§ How to complete this task
From the entries that follow, extract each line holding the string "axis".

§ Data provided
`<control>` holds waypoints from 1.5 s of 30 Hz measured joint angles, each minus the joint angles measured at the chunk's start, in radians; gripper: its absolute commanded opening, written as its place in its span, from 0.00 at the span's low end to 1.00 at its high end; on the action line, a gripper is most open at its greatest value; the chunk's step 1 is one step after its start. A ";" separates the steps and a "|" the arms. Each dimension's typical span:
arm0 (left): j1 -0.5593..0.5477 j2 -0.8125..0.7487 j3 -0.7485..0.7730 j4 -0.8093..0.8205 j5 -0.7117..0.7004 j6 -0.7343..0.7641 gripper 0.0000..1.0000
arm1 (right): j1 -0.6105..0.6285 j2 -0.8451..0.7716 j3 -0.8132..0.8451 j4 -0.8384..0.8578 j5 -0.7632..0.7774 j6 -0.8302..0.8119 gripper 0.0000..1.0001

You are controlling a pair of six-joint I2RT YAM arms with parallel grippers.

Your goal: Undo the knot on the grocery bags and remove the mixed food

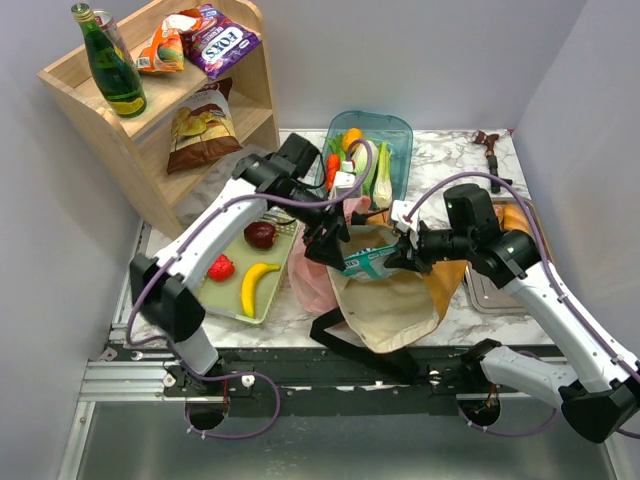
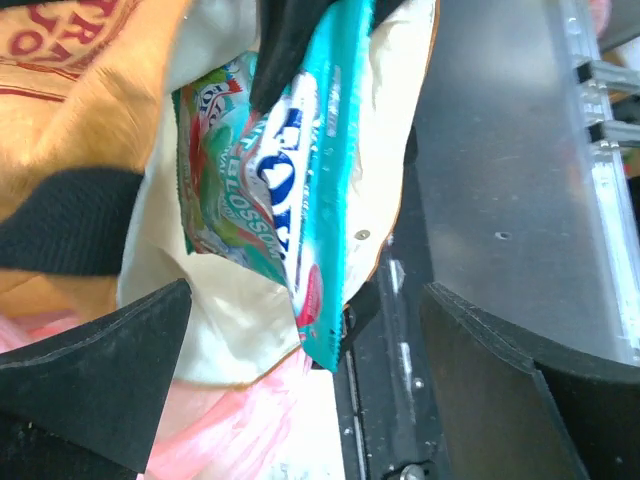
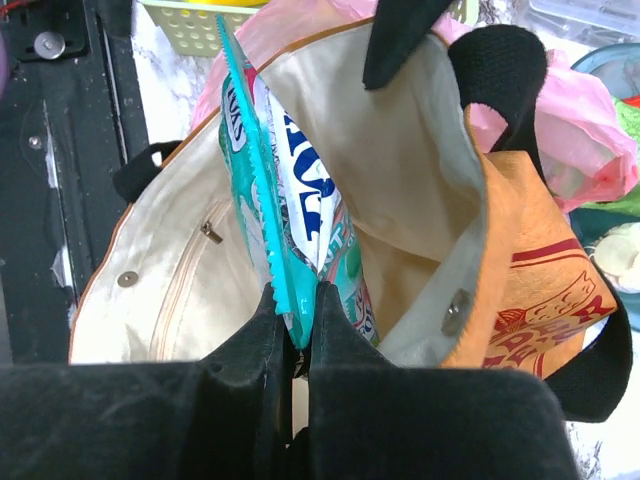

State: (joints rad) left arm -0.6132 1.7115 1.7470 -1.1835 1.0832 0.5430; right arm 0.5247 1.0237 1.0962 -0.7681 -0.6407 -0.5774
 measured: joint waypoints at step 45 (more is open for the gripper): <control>0.014 -0.310 0.174 0.188 -0.245 -0.202 0.00 | 0.008 -0.051 0.026 0.008 0.394 0.215 0.44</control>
State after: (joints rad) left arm -0.5991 1.4017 1.9213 -0.9955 0.8387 0.3408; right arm 0.5327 0.9730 1.1225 -0.7597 -0.2470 -0.3622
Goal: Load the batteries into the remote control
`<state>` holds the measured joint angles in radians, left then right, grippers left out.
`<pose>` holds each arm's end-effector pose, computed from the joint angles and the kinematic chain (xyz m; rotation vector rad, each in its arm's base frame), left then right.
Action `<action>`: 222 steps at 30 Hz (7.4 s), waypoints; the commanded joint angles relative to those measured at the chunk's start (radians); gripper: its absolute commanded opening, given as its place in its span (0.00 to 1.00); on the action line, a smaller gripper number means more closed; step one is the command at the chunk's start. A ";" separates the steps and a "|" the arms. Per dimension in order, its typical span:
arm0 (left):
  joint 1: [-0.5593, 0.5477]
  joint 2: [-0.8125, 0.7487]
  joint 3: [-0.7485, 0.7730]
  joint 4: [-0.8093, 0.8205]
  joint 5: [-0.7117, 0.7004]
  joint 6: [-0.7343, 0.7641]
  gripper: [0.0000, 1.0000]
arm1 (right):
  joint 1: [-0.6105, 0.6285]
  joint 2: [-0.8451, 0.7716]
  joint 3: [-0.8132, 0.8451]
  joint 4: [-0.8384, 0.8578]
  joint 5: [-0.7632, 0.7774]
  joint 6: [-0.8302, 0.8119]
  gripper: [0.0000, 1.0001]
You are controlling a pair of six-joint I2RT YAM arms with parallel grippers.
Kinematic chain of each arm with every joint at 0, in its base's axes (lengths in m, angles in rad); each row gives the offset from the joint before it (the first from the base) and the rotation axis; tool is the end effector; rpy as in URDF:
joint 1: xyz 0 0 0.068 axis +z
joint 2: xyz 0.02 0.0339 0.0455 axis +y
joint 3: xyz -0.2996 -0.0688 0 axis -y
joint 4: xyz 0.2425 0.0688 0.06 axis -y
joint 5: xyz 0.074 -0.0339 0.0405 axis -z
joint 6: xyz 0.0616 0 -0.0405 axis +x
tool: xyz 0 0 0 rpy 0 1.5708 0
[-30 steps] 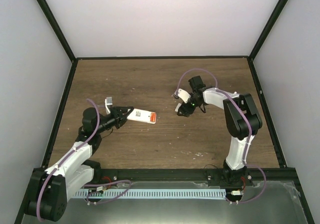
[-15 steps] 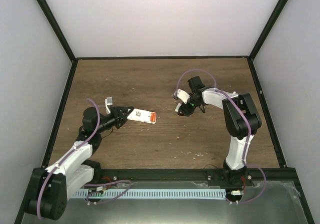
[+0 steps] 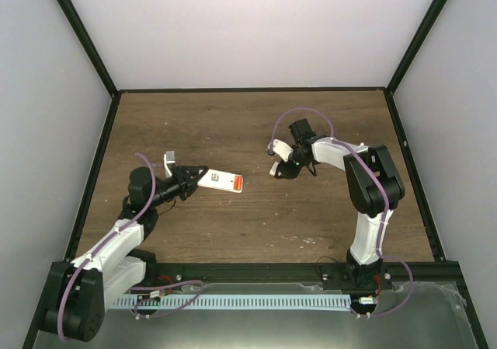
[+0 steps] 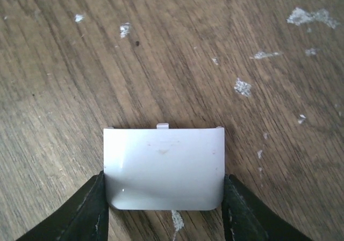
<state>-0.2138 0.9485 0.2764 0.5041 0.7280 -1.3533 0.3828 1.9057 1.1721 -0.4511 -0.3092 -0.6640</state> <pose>0.1777 -0.0805 0.2328 -0.5258 1.9893 -1.6963 0.3536 0.1626 0.1557 -1.4197 2.2956 0.3424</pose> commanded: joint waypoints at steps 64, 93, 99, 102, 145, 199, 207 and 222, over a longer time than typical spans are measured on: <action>0.037 0.975 -0.240 1.100 -0.004 0.233 0.01 | 0.346 -0.220 -0.211 0.286 -0.176 0.088 0.39; 0.037 0.993 -0.246 1.101 -0.043 0.253 0.35 | 0.392 -0.079 -0.122 0.183 -0.200 0.103 0.41; 0.037 0.992 -0.250 1.100 -0.047 0.253 0.37 | 0.410 -0.061 -0.112 0.175 -0.187 0.106 0.41; 0.036 0.992 -0.249 1.100 -0.047 0.252 0.37 | 0.421 -0.053 -0.107 0.173 -0.167 0.108 0.41; 0.037 0.984 -0.258 1.100 -0.050 0.257 0.07 | 0.444 -0.072 -0.155 0.120 -0.040 0.156 0.44; 0.036 0.992 -0.264 1.101 -0.052 0.260 0.06 | 0.481 -0.172 -0.089 0.111 0.084 0.146 0.70; 0.036 0.989 -0.261 1.100 -0.045 0.259 0.06 | 0.478 -0.114 -0.054 0.143 0.124 0.161 0.70; 0.039 0.991 -0.259 1.100 -0.040 0.255 0.06 | 0.476 -0.047 -0.025 0.170 0.154 0.181 0.70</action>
<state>-0.1741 1.9228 0.0372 1.5333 0.7017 -1.1446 0.8589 1.8240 1.1160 -0.2913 -0.1848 -0.4885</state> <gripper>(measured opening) 0.182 0.704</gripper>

§ Completed exercise
Kinematic chain of each arm with every joint at 0, in its base's axes (lengths in m, angles in rad); each row gives the offset from the joint before it (the first from the base) and the rotation axis; tool is the end effector; rpy as in URDF:
joint 1: xyz 0 0 0.068 axis +z
joint 2: xyz 0.02 0.0339 0.0455 axis +y
joint 3: xyz -0.2996 -0.0688 0 axis -y
joint 4: xyz 0.2425 0.0688 0.06 axis -y
joint 5: xyz 0.074 -0.0339 0.0405 axis -z
joint 6: xyz 0.0616 0 -0.0405 axis +x

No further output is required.